SERVING_DIR = os.path.join('/home', YOUR_GMAIL_ACCOUNT, 'data/serving_cnn_model') # Where we will export our model for serving

# TensorFlow Serving Setup:
NUM_CLASSES = 2  # Identical to training!

# Network parameters: must be identical to training
CNN_KERNEL_SIZE = 3  # Receptive field will be square window with this many pixels per side.
CNN_STRIDES = 2  # Distance between consecutive receptive fields.
CNN_FILTERS = 16  # Number of filters (new receptive fields to train, i.e. new channels) in first convolutional layer.
FC_HIDDEN_UNITS = 512  # Number of hidden units in the fully connected layer of the network.

Ensure that the pixel dimensions for the network are identical to what is used in the training, validation, and testing phase.

In [0]:
pixel_dim = [128, 128]
pixels = pixel_dim[0] * pixel_dim[1]

# CNN architecture

**IMPORTANT**: The cnn() function defines the neural network structure and must be IDENTICAL to that used to train the weights and biases at every layer. This is because we must load the values of saved variables (weights and biases) from the checkpoint into the same components in the network.

However, we no longer need some of the parameters such as 'dropout' (not used), 'reuse' (set to AUTO_REUSE), or 'is_training' (always false), since we are merely loading the values once and running predictions with these values. Consequently, we have removed these arguments from cnn() and explicitly assigned them below to simplify the code. Look for **"NOTE:"** in the comments below for changes, and compare with the definition in step_8_to_9.ipynb.

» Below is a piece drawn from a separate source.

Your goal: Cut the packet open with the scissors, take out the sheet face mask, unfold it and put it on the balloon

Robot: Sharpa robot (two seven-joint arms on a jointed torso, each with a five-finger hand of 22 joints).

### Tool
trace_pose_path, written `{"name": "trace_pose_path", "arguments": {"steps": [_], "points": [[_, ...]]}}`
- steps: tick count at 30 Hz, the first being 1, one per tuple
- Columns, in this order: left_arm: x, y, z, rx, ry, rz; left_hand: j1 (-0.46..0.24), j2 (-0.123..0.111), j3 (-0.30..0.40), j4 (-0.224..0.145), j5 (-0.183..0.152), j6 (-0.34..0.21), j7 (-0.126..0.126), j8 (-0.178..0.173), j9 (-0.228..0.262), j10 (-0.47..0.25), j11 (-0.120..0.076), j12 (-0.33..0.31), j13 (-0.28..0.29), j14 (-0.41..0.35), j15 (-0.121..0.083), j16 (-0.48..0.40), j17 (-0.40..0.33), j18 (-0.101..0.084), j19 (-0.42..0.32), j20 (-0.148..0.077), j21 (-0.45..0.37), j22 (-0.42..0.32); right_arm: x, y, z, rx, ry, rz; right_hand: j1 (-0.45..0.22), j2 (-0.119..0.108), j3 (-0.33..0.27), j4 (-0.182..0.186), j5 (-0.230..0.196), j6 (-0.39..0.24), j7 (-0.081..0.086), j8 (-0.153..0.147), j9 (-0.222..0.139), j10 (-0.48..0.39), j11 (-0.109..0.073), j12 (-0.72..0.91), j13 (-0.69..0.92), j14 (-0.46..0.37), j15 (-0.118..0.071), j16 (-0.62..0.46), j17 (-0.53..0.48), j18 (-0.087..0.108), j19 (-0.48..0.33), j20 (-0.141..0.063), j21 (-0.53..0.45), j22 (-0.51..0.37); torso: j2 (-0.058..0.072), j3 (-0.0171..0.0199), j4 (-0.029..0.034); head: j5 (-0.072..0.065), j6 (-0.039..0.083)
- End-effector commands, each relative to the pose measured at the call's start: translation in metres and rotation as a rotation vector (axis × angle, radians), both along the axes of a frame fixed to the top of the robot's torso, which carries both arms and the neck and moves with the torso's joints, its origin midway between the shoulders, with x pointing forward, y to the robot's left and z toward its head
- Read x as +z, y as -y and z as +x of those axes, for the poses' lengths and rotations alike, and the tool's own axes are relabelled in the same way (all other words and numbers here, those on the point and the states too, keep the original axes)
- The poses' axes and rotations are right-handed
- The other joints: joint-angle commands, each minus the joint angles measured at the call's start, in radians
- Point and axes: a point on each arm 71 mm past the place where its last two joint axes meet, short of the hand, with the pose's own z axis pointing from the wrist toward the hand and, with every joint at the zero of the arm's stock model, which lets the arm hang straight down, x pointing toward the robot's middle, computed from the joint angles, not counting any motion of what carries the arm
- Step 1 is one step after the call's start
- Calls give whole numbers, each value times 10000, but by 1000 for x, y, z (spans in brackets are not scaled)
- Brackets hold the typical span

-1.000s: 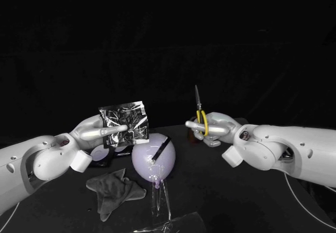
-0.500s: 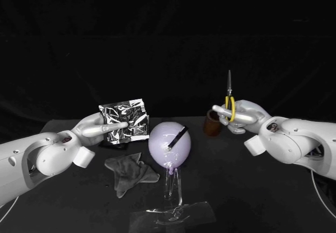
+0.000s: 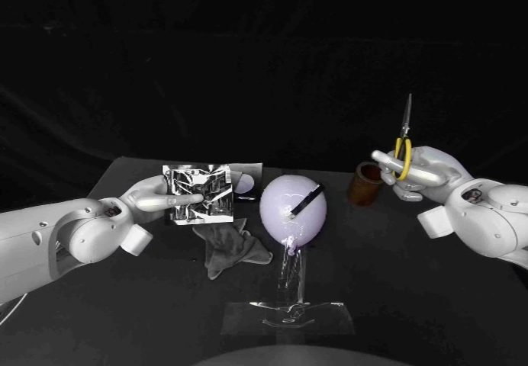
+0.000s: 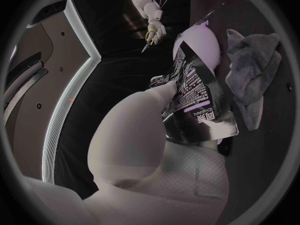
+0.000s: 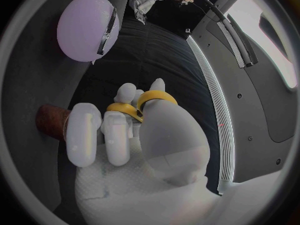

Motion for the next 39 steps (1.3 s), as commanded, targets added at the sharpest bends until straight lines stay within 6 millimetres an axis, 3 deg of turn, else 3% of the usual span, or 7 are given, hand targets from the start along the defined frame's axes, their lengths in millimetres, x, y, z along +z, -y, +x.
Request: {"name": "trace_pose_path", "arguments": {"steps": [1, 12, 14, 20, 31, 36, 39], "points": [[-9, -9, -6, 135, -77, 746, -18, 83, -2, -59, 63, 21, 54, 26, 1139, 37, -7, 26, -6, 22, -71, -32, 17, 124, 37, -44, 51, 6, 1, -1, 0, 38, 192, 55, 1287, 1154, 3, -40, -29, 977, -1026, -5, 17, 1929, -1462, 6789, 0, 1039, -437, 35, 2108, 73, 226, -47, 39, 1910, -18, -10, 8, 264, -164], [-41, -22, -23, 303, -989, 1887, -43, 56, 20, -58, 63, 13, 65, 0, 1144, -12, 7, 11, -15, -13, -57, -57, 28, 114, 11, -40, 52, 5, -1, -1, 0, 36, 207, 1, 1287, 1148, -9, -44, -29, 968, -1024, -22, 16, 1925, -1461, 6774, -11, 1041, -437, 38, 2118, 74, 224, -47, 36, 1909, 8, -18, 14, 464, -293], [-44, -21, -23, 367, -1047, 2073, -43, 56, 22, -58, 63, 13, 66, -1, 1144, -14, 7, 11, -16, -14, -57, -58, 29, 114, 11, -40, 52, 6, -1, -1, 0, 42, 208, -4, 1287, 1148, -9, -44, -29, 968, -1024, -22, 16, 1925, -1461, 6774, -11, 1041, -437, 38, 2118, 74, 224, -47, 36, 1909, 10, -1, -2, 509, -314], [-48, -15, -21, 652, -1137, 2410, -52, 25, 45, -69, 63, -4, 84, -31, 1145, -85, 25, -3, -26, -35, -49, -75, 42, 111, -12, -40, 54, 6, -1, -2, -1, 47, 215, -11, 1287, 1148, -9, -44, -29, 968, -1024, -22, 16, 1925, -1461, 6774, -11, 1041, -437, 38, 2118, 74, 224, -47, 36, 1909, 14, 11, -10, 463, -381], [-51, 0, -18, 1022, -1258, 2568, -149, -160, 40, -125, 64, -357, 342, -447, 1002, -993, 293, -17, -61, -315, 138, -256, 94, 15, -327, 33, 42, 10, -1, -4, -1, 81, 224, 2, 1286, 1145, -19, -46, -29, 965, -1022, -29, 18, 1923, -1459, 6770, -11, 1045, -437, 45, 2140, 75, 221, -47, 29, 1907, 12, 16, -2, 390, -423], [-50, 3, -16, 1247, -1017, 2603, -389, -532, -58, -28, 59, -1050, 720, -1137, 639, -2060, 729, -1, -67, -1481, 641, -850, -79, -289, -1540, 331, -463, -203, -1, -4, -1, 101, 225, 10, 1285, 1139, -27, -47, -29, 961, -1021, -37, 18, 1922, -1458, 6765, -14, 1042, -437, 40, 2123, 77, 218, -47, 23, 1906, 7, 18, 1, 355, -475], [-49, 3, -15, 1333, -808, 2797, -512, -769, -168, -1, 54, -1250, 818, -1288, 518, -2379, 854, 15, -58, -1947, 869, -1019, -153, -422, -2011, 499, -678, -282, -1, -4, -1, 106, 223, 12, 1285, 1128, -42, -52, -30, 951, -1019, -51, 18, 1919, -1457, 6759, -16, 1044, -436, 44, 2134, 76, 219, -47, 28, 1908, 6, 14, 1, 351, -479]]}}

Nevertheless, if you kept the network definition identical to that during training, everything will still work!

In [0]:
# CNN architecture
# NOTE: only images is required, all other arguments removed!
def cnn(images):
  """Defines the architecture of the neural network.
  
  Will be called within generate_model_fn() below.
  
  Args: 
    image: set of images as 4-d tensor (of batch_size) pulled in when_input_fn() is executed.
    
  Returns:
    2-d tensor: each images [logit(1-p), logit(p)] where p=Pr(1),
                i.e. probability that class is 1 (cat in our case).
                Note: logit(p) = logodds(p) = log(p / (1-p))
  """

  # NOTE: Reuse the variables if they exist. They will be created once upon loading the checkpoint, then reused afterwards.
  with tf.variable_scope('cnn', reuse=tf.AUTO_REUSE):
    layer_1 = tf.layers.conv2d(
      inputs=images,
      kernel_size=CNN_KERNEL_SIZE,
      strides=CNN_STRIDES,
      filters=CNN_FILTERS,
      padding='SAME',
      activation=tf.nn.relu)
    
    layer_2 = tf.layers.conv2d(
      inputs=layer_1,
      kernel_size=CNN_KERNEL_SIZE,
      strides=CNN_STRIDES,
      filters=CNN_FILTERS * (2 ** 1),
      padding='SAME',
      activation=tf.nn.relu)
    
    layer_3 = tf.layers.conv2d(
      inputs=layer_2,
      kernel_size=CNN_KERNEL_SIZE,
      strides=CNN_STRIDES,
      filters=CNN_FILTERS * (2 ** 2),
      padding='SAME',
      activation=tf.nn.relu)
    
    layer_4 = tf.layers.conv2d(
      inputs=layer_3,
      kernel_size=CNN_KERNEL_SIZE,
      strides=CNN_STRIDES,
      filters=CNN_FILTERS * (2 ** 3),
      padding='SAME',
      activation=tf.nn.relu)
    
    layer_5 = tf.layers.conv2d(
      inputs=layer_4,
      kernel_size=CNN_KERNEL_SIZE,
      strides=CNN_STRIDES,
      filters=CNN_FILTERS * (2 ** 4),
      padding='SAME',
      activation=tf.nn.relu)
    
    layer_5_flat = tf.reshape(
      layer_5, 
      shape=[-1,
             CNN_FILTERS * (2 ** 4) *
             pixels  / (CNN_STRIDES ** 5) / (CNN_STRIDES ** 5)])
    
    dense_layer= tf.layers.dense(
      inputs=layer_5_flat,
      units=FC_HIDDEN_UNITS,
      activation=tf.nn.relu)
    
    # NOTE: this dropout_layer here is no longer needed, but we keep it here for comparison with training.
    dropout_layer = tf.layers.dropout( 
      inputs=dense_layer, 
      rate=0.0,  # No dropouts
      training=False)  # Never training

    return tf.layers.dense(inputs=dropout_layer, units=NUM_CLASSES)  # 2-d tensor: [logit(1-p), logit(p)] for each image in batch. 

# Model Function

We are no longer calling the *TRAIN* and *EVAL* paths, so we only need to handle the *PREDICT* mode.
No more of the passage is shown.